━━ ENTRIES SUPPLIED

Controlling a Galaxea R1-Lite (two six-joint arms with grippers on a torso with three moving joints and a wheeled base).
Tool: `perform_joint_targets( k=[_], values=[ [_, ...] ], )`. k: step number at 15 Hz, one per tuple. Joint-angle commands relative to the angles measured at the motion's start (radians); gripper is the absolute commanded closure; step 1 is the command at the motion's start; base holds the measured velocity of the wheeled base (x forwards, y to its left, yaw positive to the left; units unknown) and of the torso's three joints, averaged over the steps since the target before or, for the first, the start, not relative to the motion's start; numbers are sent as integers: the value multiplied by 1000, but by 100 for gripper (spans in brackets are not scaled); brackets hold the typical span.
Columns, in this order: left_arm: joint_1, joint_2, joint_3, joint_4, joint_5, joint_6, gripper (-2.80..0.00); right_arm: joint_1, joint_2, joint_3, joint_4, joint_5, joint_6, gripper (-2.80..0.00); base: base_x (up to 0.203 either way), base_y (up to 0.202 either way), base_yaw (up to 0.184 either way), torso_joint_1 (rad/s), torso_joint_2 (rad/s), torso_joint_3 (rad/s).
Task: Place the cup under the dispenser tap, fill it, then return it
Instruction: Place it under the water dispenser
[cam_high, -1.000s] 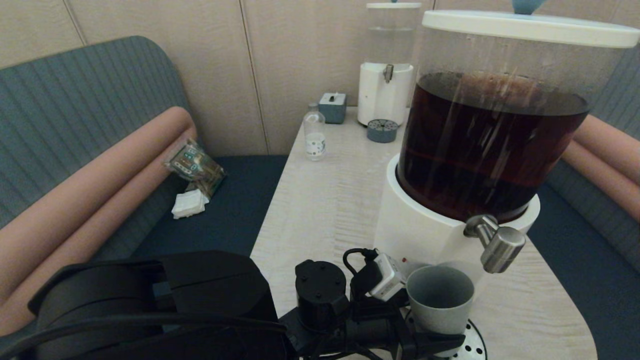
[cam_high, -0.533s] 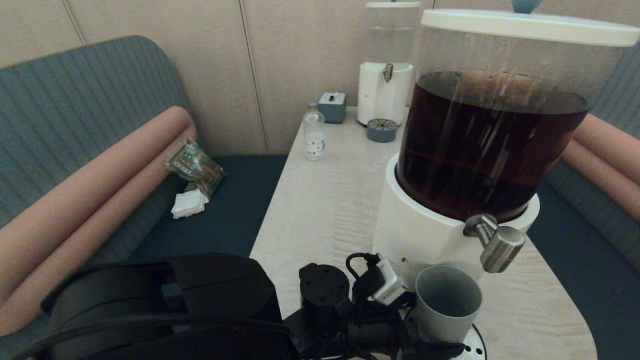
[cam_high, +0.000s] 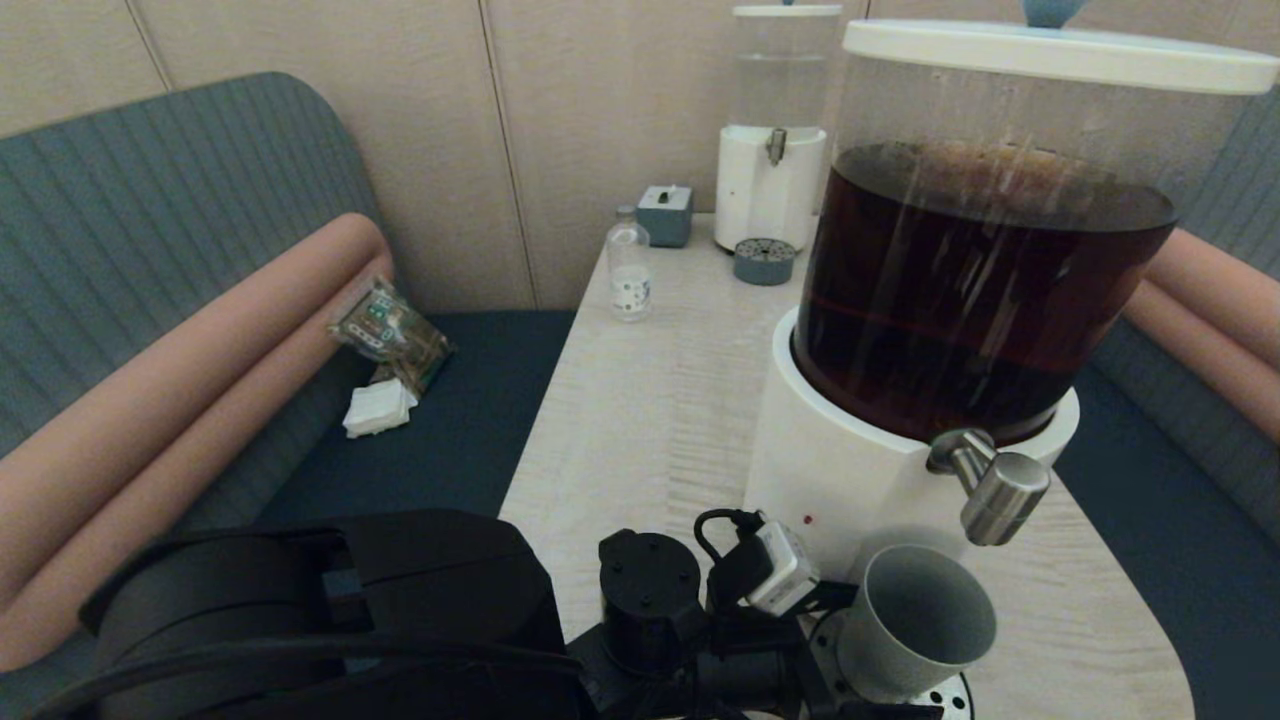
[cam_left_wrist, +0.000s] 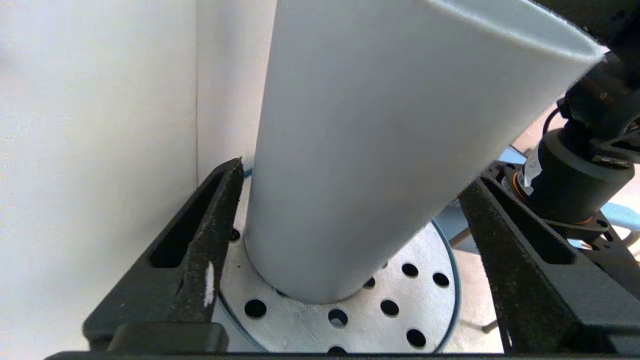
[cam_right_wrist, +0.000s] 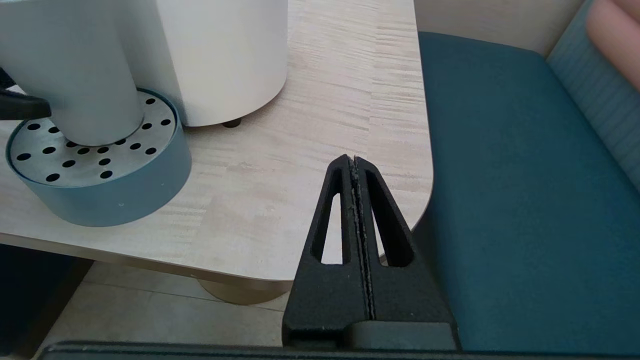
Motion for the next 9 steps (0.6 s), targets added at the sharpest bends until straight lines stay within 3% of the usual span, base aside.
perform_joint_targets(
  k=[1,9],
  values=[
    [0,-10,13,-9,-4,0,-280,0,-3,9,0,0,-1,0,0,0,0,0,0,0],
    [2,-65,104,-9,-3,7,-280,0,-3,9,0,0,-1,0,0,0,0,0,0,0]
  ],
)
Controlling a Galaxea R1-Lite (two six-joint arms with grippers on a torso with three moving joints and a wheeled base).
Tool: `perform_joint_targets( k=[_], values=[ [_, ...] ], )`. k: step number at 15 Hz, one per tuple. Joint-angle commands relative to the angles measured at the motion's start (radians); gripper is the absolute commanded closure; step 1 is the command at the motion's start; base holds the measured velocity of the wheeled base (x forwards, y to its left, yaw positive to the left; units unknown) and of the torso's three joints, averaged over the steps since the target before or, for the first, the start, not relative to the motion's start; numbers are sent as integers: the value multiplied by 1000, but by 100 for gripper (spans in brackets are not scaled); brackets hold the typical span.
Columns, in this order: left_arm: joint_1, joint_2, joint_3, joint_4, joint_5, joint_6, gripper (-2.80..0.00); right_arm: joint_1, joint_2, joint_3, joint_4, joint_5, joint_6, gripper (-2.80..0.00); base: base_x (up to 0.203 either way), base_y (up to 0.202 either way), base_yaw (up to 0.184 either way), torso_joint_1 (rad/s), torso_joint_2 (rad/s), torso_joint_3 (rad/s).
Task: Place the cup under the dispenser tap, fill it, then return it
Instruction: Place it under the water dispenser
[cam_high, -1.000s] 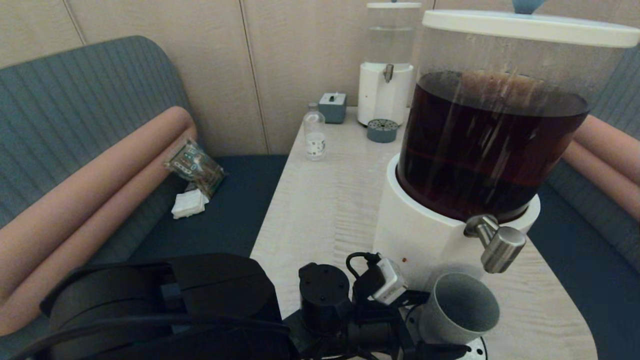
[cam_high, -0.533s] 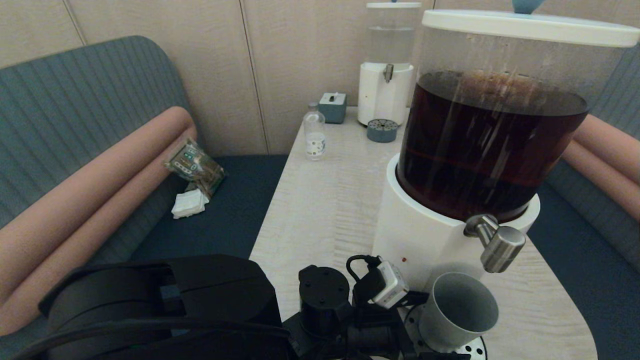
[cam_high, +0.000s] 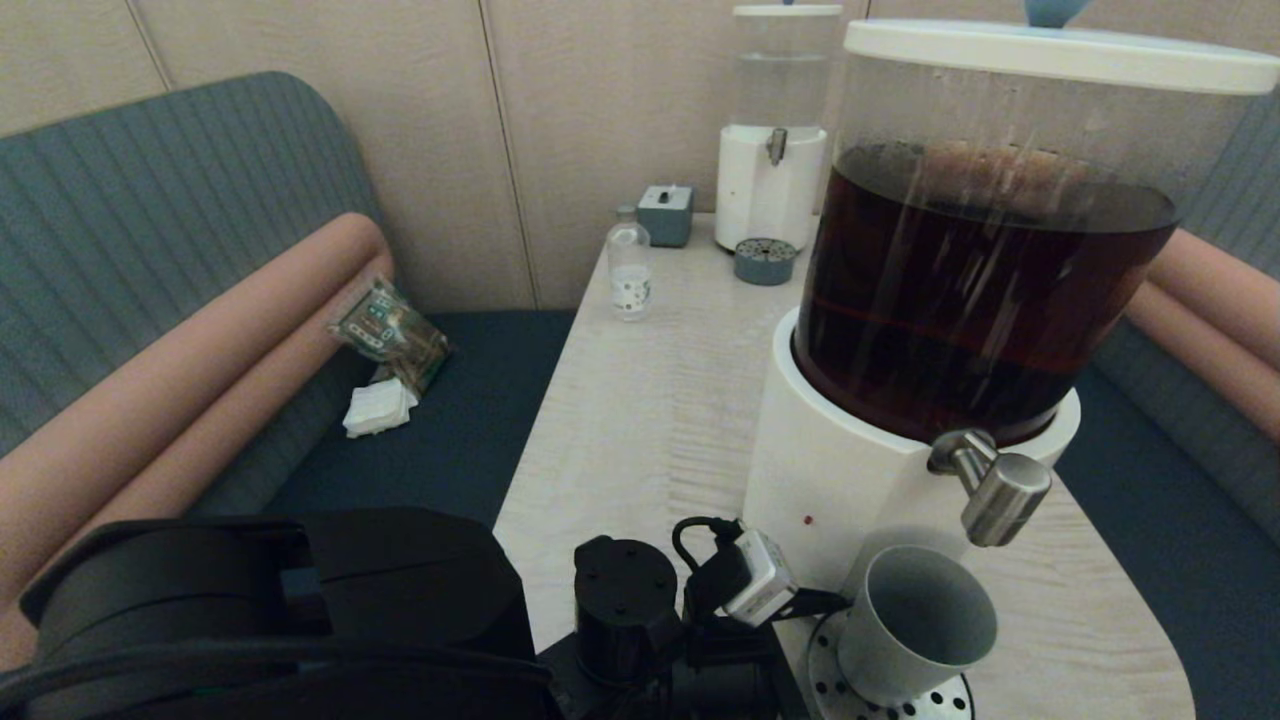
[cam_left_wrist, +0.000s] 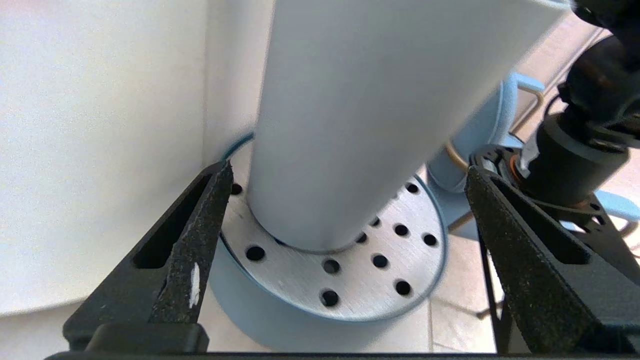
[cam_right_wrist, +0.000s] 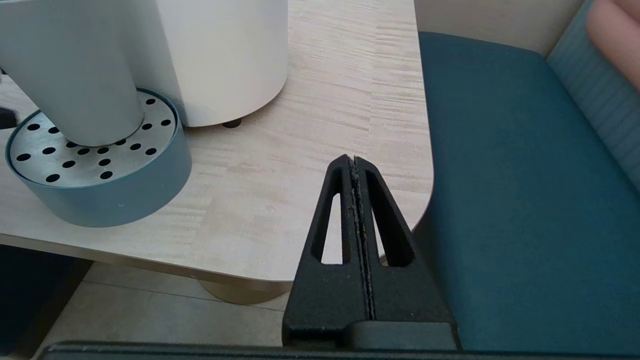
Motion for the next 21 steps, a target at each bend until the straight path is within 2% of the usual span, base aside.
perform_joint_targets(
  k=[1,14,15,16,21],
  values=[
    [1,-30,23,-8,-4,-1,-280,0,-3,9,0,0,-1,0,0,0,0,0,0,0],
    [39,-164,218,-8,-1,5,-280,0,-3,9,0,0,-1,0,0,0,0,0,0,0],
    [38,-169,220,-8,5,5,-115,0,-3,9,0,0,-1,0,0,0,0,0,0,0],
    [38,-175,222,-8,7,5,0,0,-3,9,0,0,-1,0,0,0,0,0,0,0],
    [24,-164,201,-8,9,4,0,0,-3,9,0,0,-1,0,0,0,0,0,0,0]
  ],
)
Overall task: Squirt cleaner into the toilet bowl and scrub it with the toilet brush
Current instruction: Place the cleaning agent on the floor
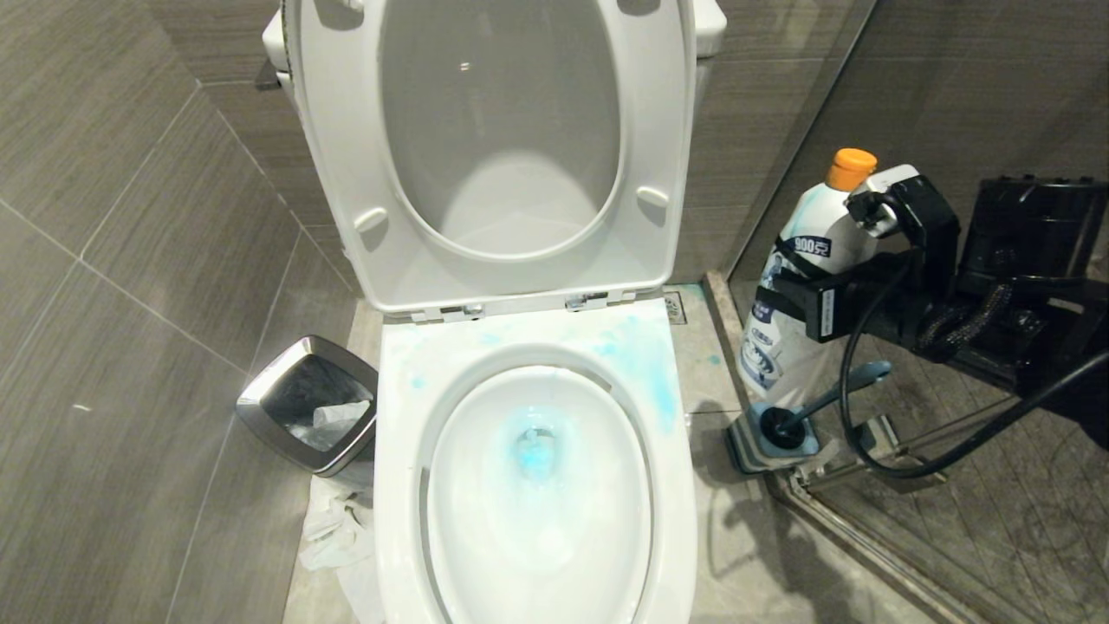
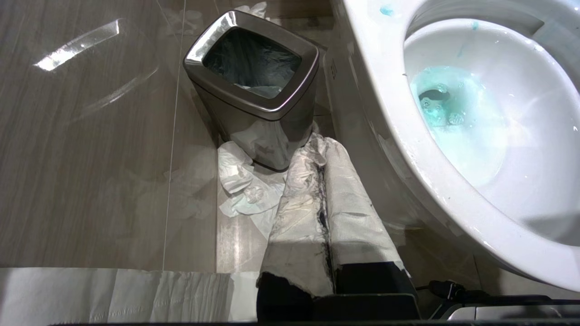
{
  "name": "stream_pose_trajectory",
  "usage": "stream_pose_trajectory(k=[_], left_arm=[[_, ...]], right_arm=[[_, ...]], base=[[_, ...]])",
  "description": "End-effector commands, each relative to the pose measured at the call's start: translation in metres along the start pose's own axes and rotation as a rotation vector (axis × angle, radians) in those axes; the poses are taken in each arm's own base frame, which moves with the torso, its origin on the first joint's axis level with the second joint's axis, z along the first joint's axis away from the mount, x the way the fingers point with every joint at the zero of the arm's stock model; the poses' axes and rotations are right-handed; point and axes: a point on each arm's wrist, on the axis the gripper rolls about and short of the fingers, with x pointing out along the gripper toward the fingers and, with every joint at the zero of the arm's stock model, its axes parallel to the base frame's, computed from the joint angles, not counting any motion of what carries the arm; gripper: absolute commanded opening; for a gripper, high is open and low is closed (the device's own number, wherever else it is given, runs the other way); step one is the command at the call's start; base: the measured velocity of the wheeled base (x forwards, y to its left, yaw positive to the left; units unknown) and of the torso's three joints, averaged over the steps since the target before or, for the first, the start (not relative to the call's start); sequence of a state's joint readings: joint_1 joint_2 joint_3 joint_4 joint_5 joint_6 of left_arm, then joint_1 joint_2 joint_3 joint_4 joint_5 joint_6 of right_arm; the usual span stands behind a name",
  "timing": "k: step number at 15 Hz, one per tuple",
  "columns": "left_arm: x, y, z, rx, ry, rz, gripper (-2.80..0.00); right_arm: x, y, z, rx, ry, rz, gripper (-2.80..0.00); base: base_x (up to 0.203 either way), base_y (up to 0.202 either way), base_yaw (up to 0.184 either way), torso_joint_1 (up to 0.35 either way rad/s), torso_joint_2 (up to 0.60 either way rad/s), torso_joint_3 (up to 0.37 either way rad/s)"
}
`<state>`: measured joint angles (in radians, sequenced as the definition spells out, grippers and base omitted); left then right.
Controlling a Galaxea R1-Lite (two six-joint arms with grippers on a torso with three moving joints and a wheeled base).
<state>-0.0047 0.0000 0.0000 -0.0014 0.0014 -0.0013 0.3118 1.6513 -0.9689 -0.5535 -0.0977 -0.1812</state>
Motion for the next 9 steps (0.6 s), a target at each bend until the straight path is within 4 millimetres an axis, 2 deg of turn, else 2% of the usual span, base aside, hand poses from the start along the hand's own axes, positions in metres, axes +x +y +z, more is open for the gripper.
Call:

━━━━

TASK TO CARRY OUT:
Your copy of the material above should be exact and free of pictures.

TASK SOLUTION:
Controlling a Galaxea R1-Lite (two six-joint arms with grippers on a torso with three moving joints and a wheeled base).
Tool: `perform_joint_targets( k=[_], values=[ [_, ...] ], )`. k: step number at 15 Hz, one per tuple. Joint-angle commands relative to the angles measured at the motion's start (radians); gripper is the absolute commanded closure; step 1 is the command at the motion's start; base holds the measured velocity of the wheeled base (x forwards, y to its left, yaw positive to the left; units unknown) and of the torso's three joints, averaged over the steps since the target before or, for the first, the start, not relative to the motion's start; numbers are sent as integers: the value multiplied by 1000, but by 100 for gripper (spans in brackets are not scaled); brackets hold the typical span.
Columns, in this order: left_arm: joint_1, joint_2, joint_3, joint_4, joint_5, joint_6, gripper (-2.80..0.00); right_arm: joint_1, joint_2, joint_3, joint_4, joint_5, joint_6, gripper (-2.80..0.00); base: base_x (up to 0.203 either way), base_y (up to 0.202 either way), base_yaw (up to 0.184 either way), torso_joint_1 (rad/s), torso_joint_2 (rad/s), torso_joint_3 (rad/s).
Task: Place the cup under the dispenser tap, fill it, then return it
Instruction: Place it under the water dispenser
[cam_high, -1.000s] 
[cam_high, -0.533s] 
[cam_high, +0.000s] 
[cam_left_wrist, +0.000s] 
[cam_right_wrist, +0.000s] 
Motion for the next 9 steps (0.6 s), targets added at the sharpest bends until straight lines stay within 3% of the usual span, base aside.
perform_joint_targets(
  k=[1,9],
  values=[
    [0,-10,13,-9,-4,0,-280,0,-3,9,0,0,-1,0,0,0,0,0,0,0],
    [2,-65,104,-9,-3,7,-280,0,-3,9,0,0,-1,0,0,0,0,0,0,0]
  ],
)
Controlling a Galaxea R1-Lite (two six-joint arms with grippers on a torso with three moving joints and a wheeled base).
Tool: `perform_joint_targets( k=[_], values=[ [_, ...] ], )`. k: step number at 15 Hz, one per tuple. Joint-angle commands relative to the angles measured at the motion's start (radians); gripper is the absolute commanded closure; step 1 is the command at the motion's start; base holds the measured velocity of the wheeled base (x forwards, y to its left, yaw positive to the left; units unknown) and of the torso's three joints, averaged over the steps since the target before or, for the first, the start, not relative to the motion's start; numbers are sent as integers: the value multiplied by 1000, but by 100 for gripper (spans in brackets are not scaled); brackets hold the typical span.
Columns, in this order: left_arm: joint_1, joint_2, joint_3, joint_4, joint_5, joint_6, gripper (-2.80..0.00); right_arm: joint_1, joint_2, joint_3, joint_4, joint_5, joint_6, gripper (-2.80..0.00); base: base_x (up to 0.203 either way), base_y (up to 0.202 either way), base_yaw (up to 0.184 either way), torso_joint_1 (rad/s), torso_joint_2 (rad/s), torso_joint_3 (rad/s).
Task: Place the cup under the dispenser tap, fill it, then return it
Instruction: Place it under the water dispenser
[cam_high, -1.000s] 
[cam_high, -0.533s] 
[cam_high, +0.000s] 
[cam_left_wrist, +0.000s] 
[cam_right_wrist, +0.000s] 
Motion for the next 21 steps, a target at each bend until the straight path is within 2% of the usual span, base aside.
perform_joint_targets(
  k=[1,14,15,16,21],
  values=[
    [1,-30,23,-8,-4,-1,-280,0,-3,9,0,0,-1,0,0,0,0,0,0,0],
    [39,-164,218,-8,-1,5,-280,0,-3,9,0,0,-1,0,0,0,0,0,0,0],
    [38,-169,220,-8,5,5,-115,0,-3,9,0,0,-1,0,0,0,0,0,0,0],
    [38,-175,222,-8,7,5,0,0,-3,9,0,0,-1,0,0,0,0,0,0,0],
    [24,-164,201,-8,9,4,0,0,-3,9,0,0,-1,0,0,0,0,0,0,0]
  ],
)
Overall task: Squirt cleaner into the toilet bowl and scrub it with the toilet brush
Current instruction: Place the cleaning agent on the floor
{
  "name": "stream_pose_trajectory",
  "usage": "stream_pose_trajectory(k=[_], left_arm=[[_, ...]], right_arm=[[_, ...]], base=[[_, ...]])",
  "description": "End-effector commands, each relative to the pose measured at the call's start: translation in metres along the start pose's own axes and rotation as a rotation vector (axis × angle, radians) in those axes; the poses are taken in each arm's own base frame, which moves with the torso, its origin on the first joint's axis level with the second joint's axis, z along the first joint's axis away from the mount, x the way the fingers point with every joint at the zero of the arm's stock model; the poses' axes and rotations are right-handed; point and axes: a point on each arm's wrist, on the axis the gripper rolls about and short of the fingers, with x pointing out along the gripper toward the fingers and, with every joint at the zero of the arm's stock model, its axes parallel to the base frame's, computed from the joint angles, not counting any motion of what carries the arm; gripper: absolute commanded opening; for a gripper, high is open and low is closed (the device's own number, wherever else it is given, runs the other way); step one is the command at the call's start; base: the measured velocity of the wheeled base (x forwards, y to its left, yaw positive to the left; units unknown) and of the torso's three joints, averaged over the steps since the target before or, for the first, the start (not relative to the call's start); sequence of a state's joint readings: joint_1 joint_2 joint_3 joint_4 joint_5 joint_6 of left_arm, then joint_1 joint_2 joint_3 joint_4 joint_5 joint_6 of right_arm; the usual span stands behind a name",
  "timing": "k: step number at 15 Hz, one per tuple",
  "columns": "left_arm: x, y, z, rx, ry, rz, gripper (-2.80..0.00); right_arm: x, y, z, rx, ry, rz, gripper (-2.80..0.00); base: base_x (up to 0.203 either way), base_y (up to 0.202 either way), base_yaw (up to 0.184 either way), torso_joint_1 (up to 0.35 either way rad/s), torso_joint_2 (up to 0.60 either way rad/s), torso_joint_3 (up to 0.37 either way rad/s)"
}
`<state>`: measured joint angles (in radians, sequenced as the definition spells out, grippers and base omitted); left then right.
Controlling a Galaxea R1-Lite (two six-joint arms with grippers on a torso with three moving joints and a wheeled base).
<state>-0.0047 0.0000 0.0000 -0.0014 0.0014 -0.0013 0.3118 1.6513 -0.9689 -0.5535 -0.0977 -0.1812</state>
Motion for the next 9 steps (0.6 s), a target at each bend until the straight path is within 4 millimetres an axis, 2 deg of turn, else 2% of the usual span, base aside, hand poses from the start along the hand's own axes, positions in metres, axes +x +y +z, more is open for the gripper.
Call:

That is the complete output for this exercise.